ZAMANIN ANLAMI
Nurkal Kumsuz
Hayatta ne varsa zaman onu ifâde eder. Bu bakımdan zamanın yorumunu ve değerlendirmesini yapan şairlerimiz, zamanın anlamını hayatın kendisiyle özdeşleştirerek işlemişlerdir.
Ömer Hayyam, zaman kelimesinin çerçevesi içinde onu her şeyi olmaya başladığı an “çekiç gibi” olduran bir gerçek ya da usta olarak kabul eder:
“Yaşamanı akla uydurman gerekir,
Ama bilmez misin ki uygun olan nedir,
Bereket eli çabuktur, zaman ustanın,
Başını vura vura sana da öğretir.”
Yahya Akengin, “Zaman Şiiri”nde gönlün zamana hükmünün geçmesi gerektiğini vurgulayarak; zamanın kaosunu şu çerçevede tablolaştırır:
“Ve hayatın namlusundan
Saçmalarla delik deşik.
Ve çıkar düştüğü sulardan ay
Artık gölgesi tekin olmayan dağlarda
Yelesi rüzgârda bir deli tay
Koşarken uçurumlara doğru
Düşer kendi karanlığına zaman
Zamanın terkisinde insan.”
Feridettin Attar’a göre ağızdan çıkan kötü söz ve yaydan fırlayan ok ile beraber geçip giden zaman bir daha geri dönmez.
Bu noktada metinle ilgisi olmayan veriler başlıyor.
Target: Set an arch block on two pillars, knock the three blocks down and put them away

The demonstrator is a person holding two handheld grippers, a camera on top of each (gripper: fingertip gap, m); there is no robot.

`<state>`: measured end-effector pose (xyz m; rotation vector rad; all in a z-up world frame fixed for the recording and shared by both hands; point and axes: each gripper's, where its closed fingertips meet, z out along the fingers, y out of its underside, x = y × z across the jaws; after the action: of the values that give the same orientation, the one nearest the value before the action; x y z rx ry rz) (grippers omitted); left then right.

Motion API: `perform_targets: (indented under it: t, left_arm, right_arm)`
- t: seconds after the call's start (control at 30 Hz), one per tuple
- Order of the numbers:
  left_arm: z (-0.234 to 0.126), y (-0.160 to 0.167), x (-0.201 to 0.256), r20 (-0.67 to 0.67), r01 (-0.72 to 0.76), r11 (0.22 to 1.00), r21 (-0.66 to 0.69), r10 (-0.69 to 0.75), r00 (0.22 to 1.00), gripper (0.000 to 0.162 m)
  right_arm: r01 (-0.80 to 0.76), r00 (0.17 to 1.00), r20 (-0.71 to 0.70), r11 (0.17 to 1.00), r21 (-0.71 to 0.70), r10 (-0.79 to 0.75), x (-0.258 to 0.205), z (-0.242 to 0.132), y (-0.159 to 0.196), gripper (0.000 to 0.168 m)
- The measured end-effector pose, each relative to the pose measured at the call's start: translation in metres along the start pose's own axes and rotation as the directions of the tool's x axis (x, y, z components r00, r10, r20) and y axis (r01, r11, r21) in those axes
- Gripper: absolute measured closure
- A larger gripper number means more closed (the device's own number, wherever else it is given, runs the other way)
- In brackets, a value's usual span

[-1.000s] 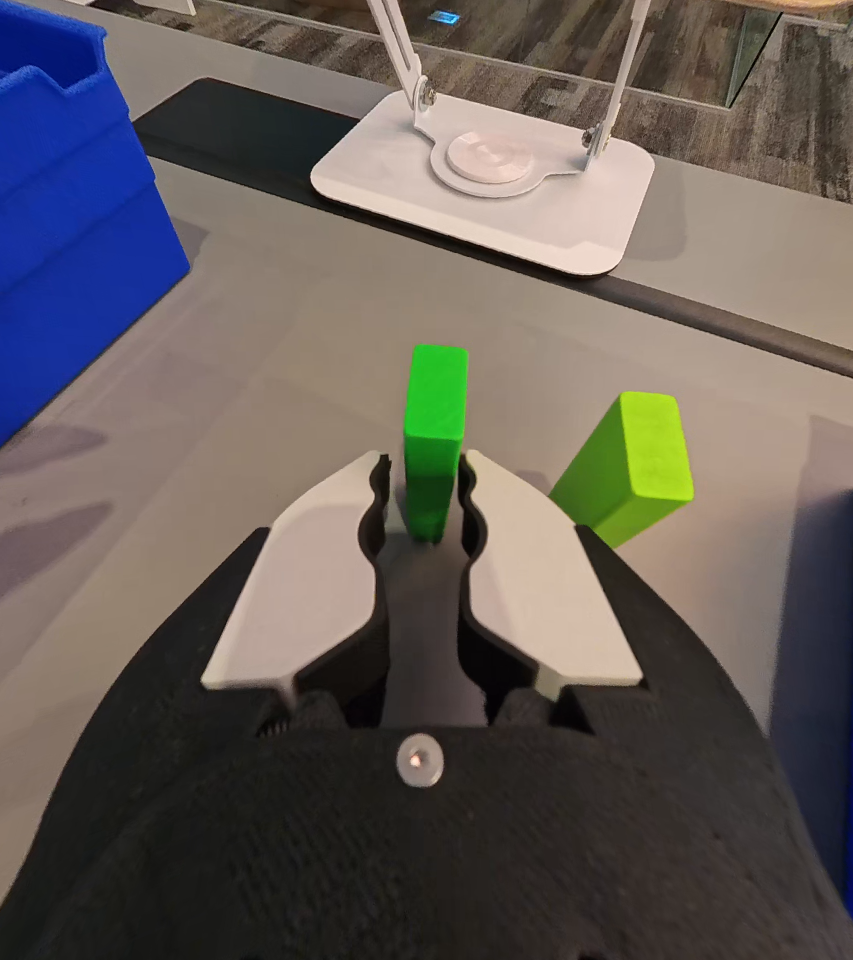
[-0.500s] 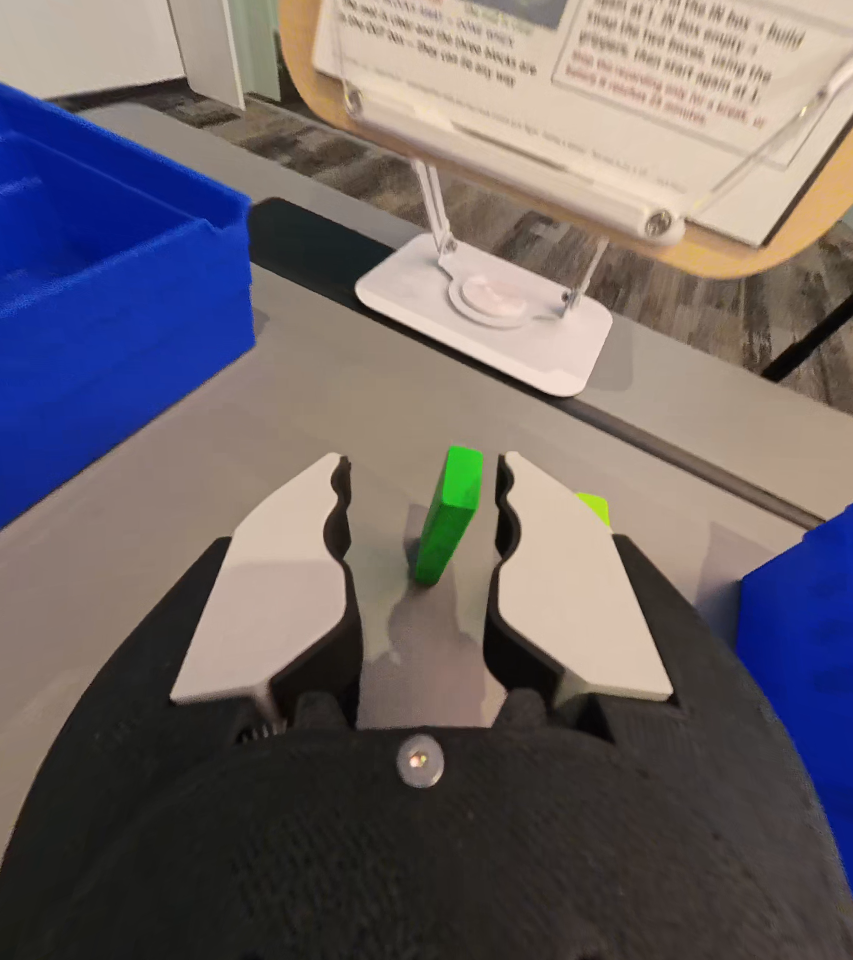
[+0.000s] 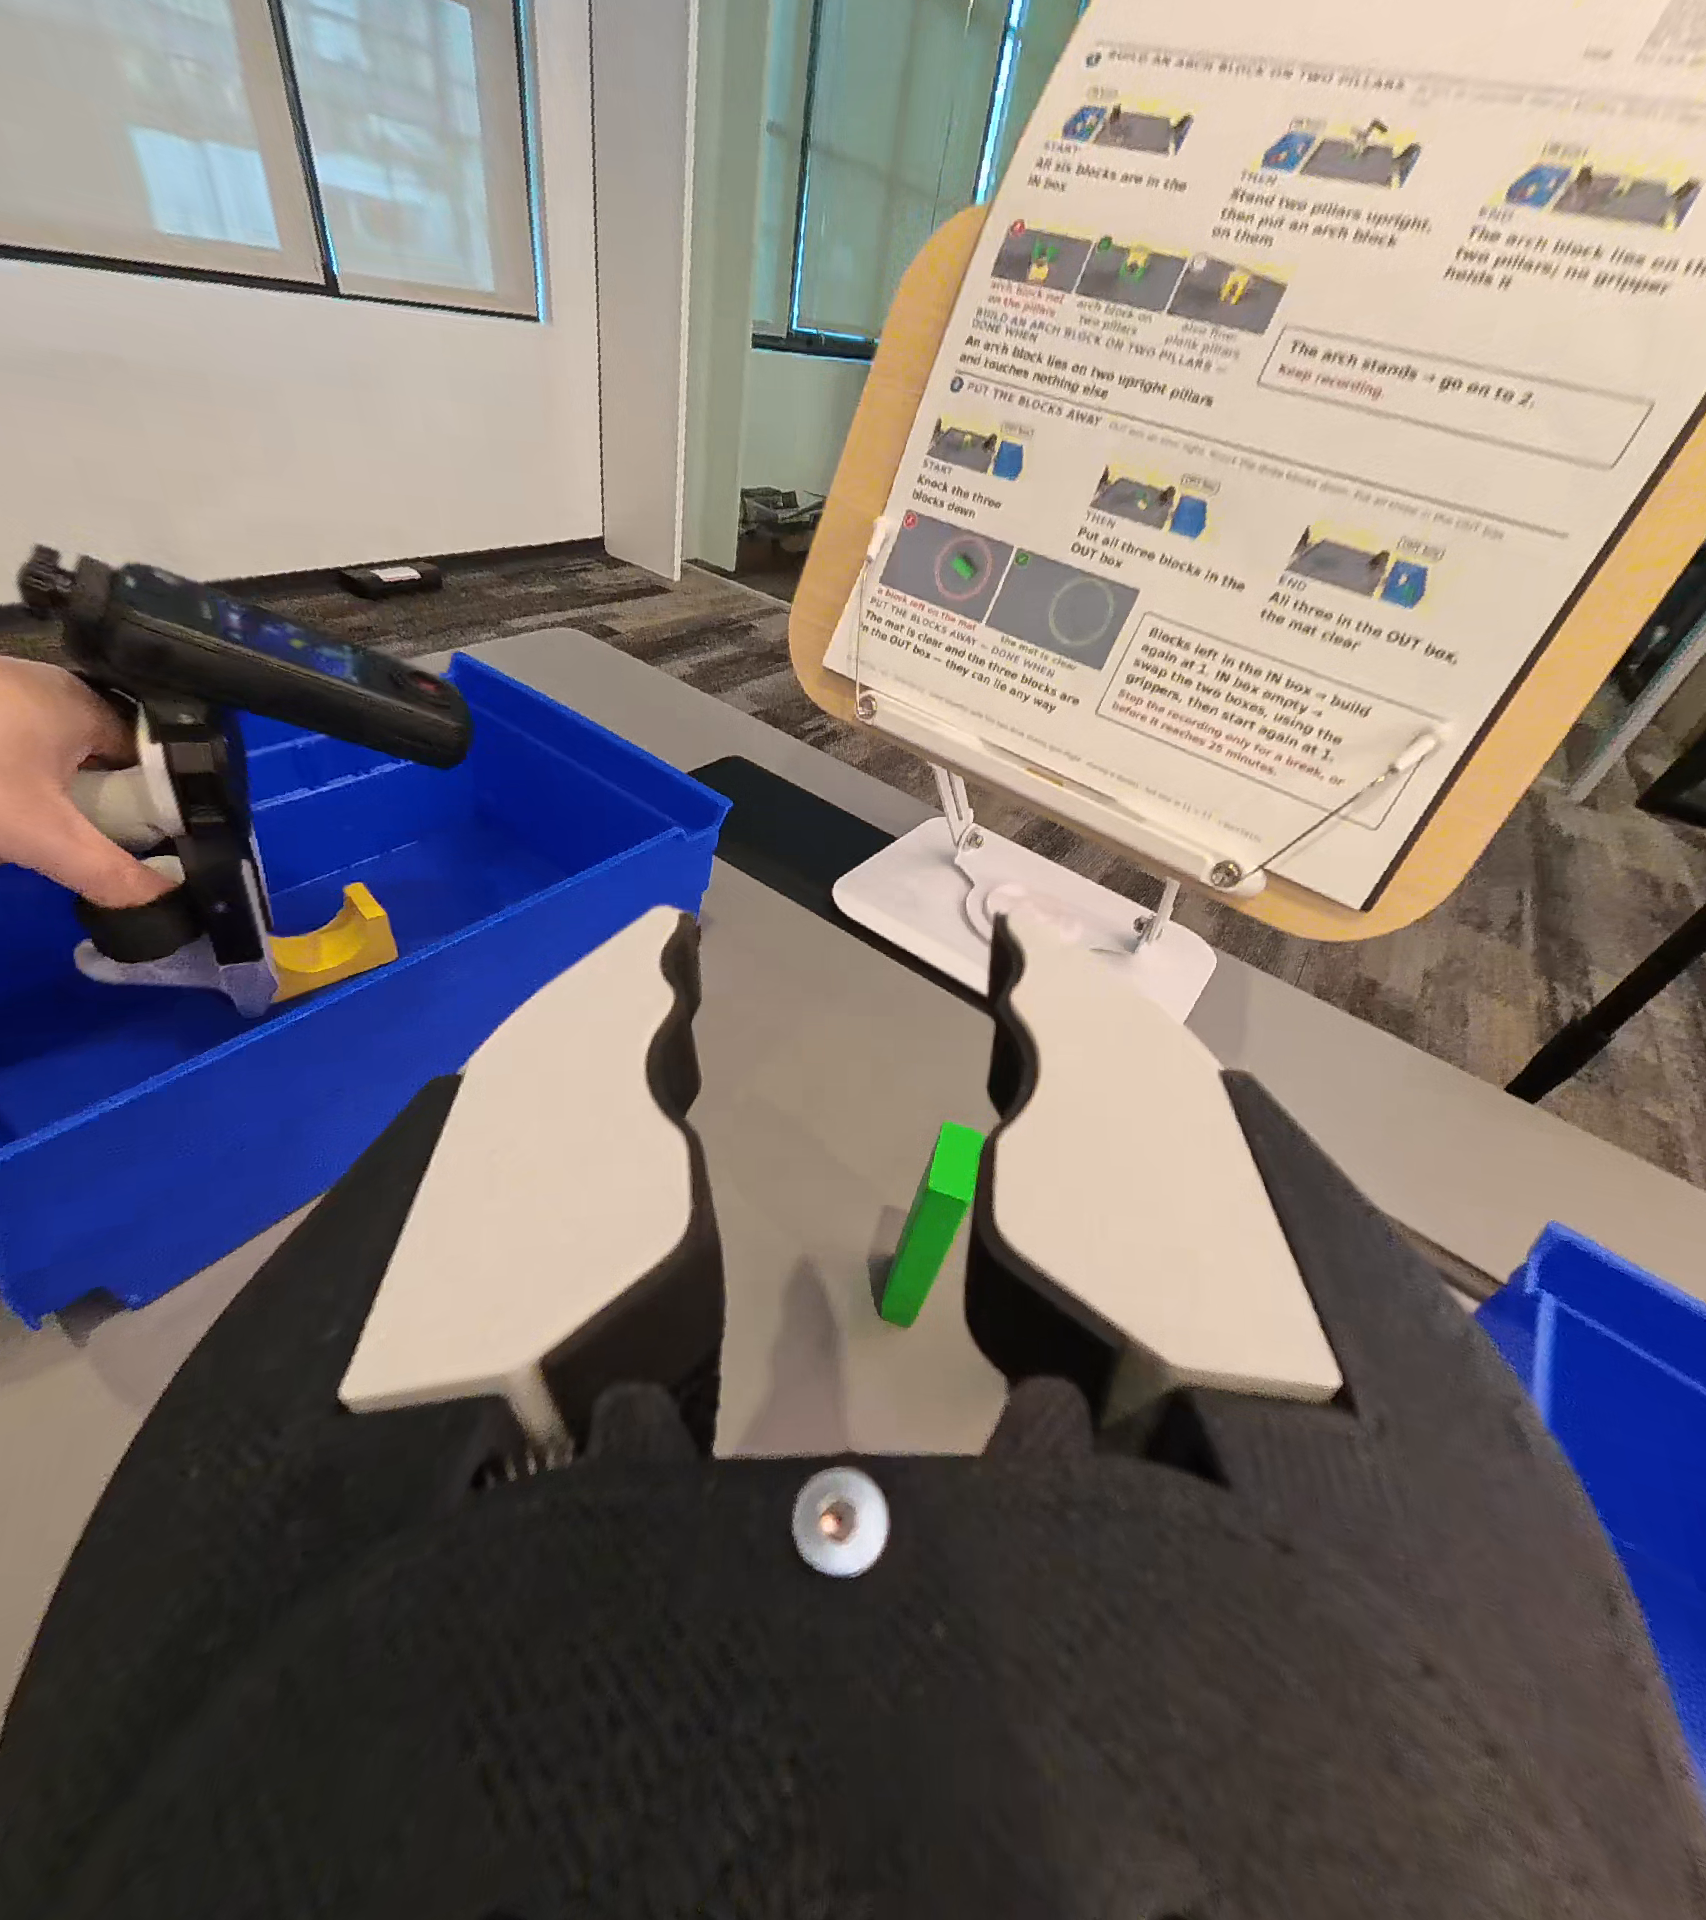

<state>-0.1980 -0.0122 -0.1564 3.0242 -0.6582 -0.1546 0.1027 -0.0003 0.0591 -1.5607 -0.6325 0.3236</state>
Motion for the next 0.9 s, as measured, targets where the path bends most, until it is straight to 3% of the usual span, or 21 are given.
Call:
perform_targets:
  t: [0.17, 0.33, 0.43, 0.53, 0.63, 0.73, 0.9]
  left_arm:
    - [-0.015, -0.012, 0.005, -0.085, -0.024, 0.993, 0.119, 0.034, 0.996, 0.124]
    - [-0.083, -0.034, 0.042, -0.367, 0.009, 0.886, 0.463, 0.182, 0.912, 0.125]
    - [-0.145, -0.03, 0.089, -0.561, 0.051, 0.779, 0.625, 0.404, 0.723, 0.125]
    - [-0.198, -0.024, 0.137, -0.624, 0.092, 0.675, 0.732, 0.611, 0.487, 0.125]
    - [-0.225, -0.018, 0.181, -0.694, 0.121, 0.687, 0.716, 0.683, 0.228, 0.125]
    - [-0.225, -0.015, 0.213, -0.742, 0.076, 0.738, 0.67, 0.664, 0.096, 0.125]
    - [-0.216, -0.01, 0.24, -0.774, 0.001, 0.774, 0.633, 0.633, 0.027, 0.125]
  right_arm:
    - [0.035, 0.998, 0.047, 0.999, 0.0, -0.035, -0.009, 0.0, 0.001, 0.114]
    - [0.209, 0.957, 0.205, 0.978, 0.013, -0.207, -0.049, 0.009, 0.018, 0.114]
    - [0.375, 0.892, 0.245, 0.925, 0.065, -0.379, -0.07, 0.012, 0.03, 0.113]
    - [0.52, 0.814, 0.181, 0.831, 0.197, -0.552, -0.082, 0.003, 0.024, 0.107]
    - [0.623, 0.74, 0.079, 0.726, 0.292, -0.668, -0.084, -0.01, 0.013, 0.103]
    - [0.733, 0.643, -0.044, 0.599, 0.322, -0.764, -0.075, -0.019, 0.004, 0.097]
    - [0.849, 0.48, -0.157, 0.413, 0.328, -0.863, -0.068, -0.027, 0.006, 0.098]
Bunun için de zamanı iyi değerlendirmek gerektiğini söyler:
“Geçip gitmişse ömürden dakikalar,
Ne kadar çırpınırsan çırpın,
Bir saniyesini bile döndüremezsin.
Ah vah etmek nafile.
Çare nedir diye sorarsanız dostlar,
Ömrü dolu geçirmek gerektir derim.”
Enis Behiç Koryürek’e göre zaman, aksiyonlar zincirinde yaşama biçimidir. Birçok duygunun merkezi olan “hâtıra” zaman içinde zamanı birbirinden ayıran bir sınır çizgisidir:
“Geçsin günler, haftalar
Aylar, mevsimler, yıllar...
Zaman sanki bir rüzgâr
Ve bir su gibi aksın.”
İlhan Geçer, dünyanın sürekli ve hızlı değişimini “Zaman Tüneli”ndeki bir geçiş olarak ele alır:
“Yıllar geçiyor
Yollar geçiyor
Kullar geçiyor
Gitgide çürüyen
Köprüler üzerinden.”
Zamanı bir “Yankı” olarak gören Halil Soyuer, şöyle seslenir:
“Bazen bir ses duyarsan, uzaklardan, derinden,
Anla ki geçiyordur seneler gözlerinden.”
Kendi sınırlarını zorlayan zaman, belirli dilimlerle insanı hep meşgul eder. Duygunun bütün tonları, düşüncenin gerçeğe dayanması dün, bugün ve yarın çizgisinde farklı dalgalarıyla insanı yoklar. Mustafa Necati Karaer bu konuda şöyle der:
“Nasıl bir resim ki dün, bugün, yarın
Siyah-beyaz tünelinde yılların
Anılardan başlar zaman aşımı!”
Rıza Akdemir de “Nostalji”de o güzelliklerle başlangıç noktasına dönmeyi hayaller:
“Bir mucize olsa bir gün aniden
Kaybolsa saçımı dolduran aklar
Kırk yıl öncesine dönsem yeniden
O şehir, o gençlik ve o sokaklar.”
Hayat yolunda ilerlerken tatlı bir rüyanın gerçekleşmesi ya da ulaşılması gereken hedefler için zaman hızla akar. Ahmet Kutsi Tecer, zamanın bu hızlı akışına işaret eder:
“Dakikalar öyle süratli geçer ki
Daha sabah zannedersiniz, öğledir.”
Mehmet Zeki Akdağ; sevgi, sevinç, üzüntü, acı, yalnızlık, pişmanlık, kızgınlık gibi insanî duyguları hayat aynasında zamanın görüntüsüyle yansıtır:
“Çiçeklerin gülüşünde nazmolur
Ölçüsüz zamanlar bize azmolur
Dost yüzünü görmüyorsa gözmolur
Kör zamanı dur edesi aynalar...”
Zamanın insanı geliştiren, toplumu yansıtan ve hayatî her unsuru sağlam dayanak yapan anlamı; kendi akış çizgisinde süreklilik gösterir. Şairler, karışık dünyada bu temel yapıyı anlık görüntülerle yakalayarak anlamayı kolaylaştırırlar. Zamanın yaşanan ve yaşanacak olan anlamı işte budur.